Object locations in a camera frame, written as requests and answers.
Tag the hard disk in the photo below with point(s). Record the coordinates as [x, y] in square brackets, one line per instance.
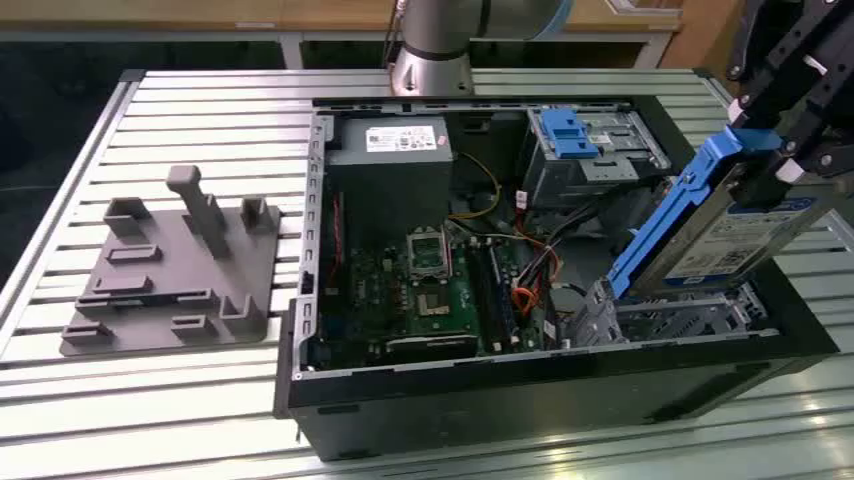
[720, 240]

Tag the metal disk bay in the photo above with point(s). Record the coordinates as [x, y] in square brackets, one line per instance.
[680, 320]

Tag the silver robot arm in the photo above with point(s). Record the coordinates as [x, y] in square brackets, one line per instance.
[433, 60]

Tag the grey power supply unit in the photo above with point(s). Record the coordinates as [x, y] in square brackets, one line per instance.
[387, 180]

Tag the black RAM slot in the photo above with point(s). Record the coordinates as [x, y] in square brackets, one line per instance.
[500, 290]
[508, 290]
[481, 295]
[489, 295]

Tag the blue drive latch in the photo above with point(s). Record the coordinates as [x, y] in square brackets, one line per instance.
[567, 140]

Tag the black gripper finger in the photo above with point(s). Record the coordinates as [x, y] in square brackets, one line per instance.
[800, 45]
[810, 140]

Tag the silver optical drive cage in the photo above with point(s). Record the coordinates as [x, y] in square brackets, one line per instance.
[600, 175]

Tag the grey parts rack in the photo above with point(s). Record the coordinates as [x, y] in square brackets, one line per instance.
[167, 280]

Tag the CPU socket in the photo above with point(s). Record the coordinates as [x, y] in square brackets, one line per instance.
[432, 303]

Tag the white frame workbench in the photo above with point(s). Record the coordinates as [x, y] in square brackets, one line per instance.
[200, 35]

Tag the green motherboard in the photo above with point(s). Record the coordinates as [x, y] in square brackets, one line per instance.
[380, 295]

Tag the black graphics card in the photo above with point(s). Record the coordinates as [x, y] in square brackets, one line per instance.
[433, 345]

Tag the black PC case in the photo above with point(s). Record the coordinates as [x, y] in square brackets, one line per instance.
[467, 415]

======

:: Goal of the exercise ::
With the line containing "Tag the black graphics" as the start, transcribe each line through the end of the listing above, exactly and only.

:: Problem solution ::
Tag the black graphics card in the photo above with point(s). Record the coordinates as [x, y] in square brackets, one line per instance.
[433, 345]

Tag the black PC case in the photo above with point(s). Record the coordinates as [x, y] in square brackets, one line per instance.
[467, 415]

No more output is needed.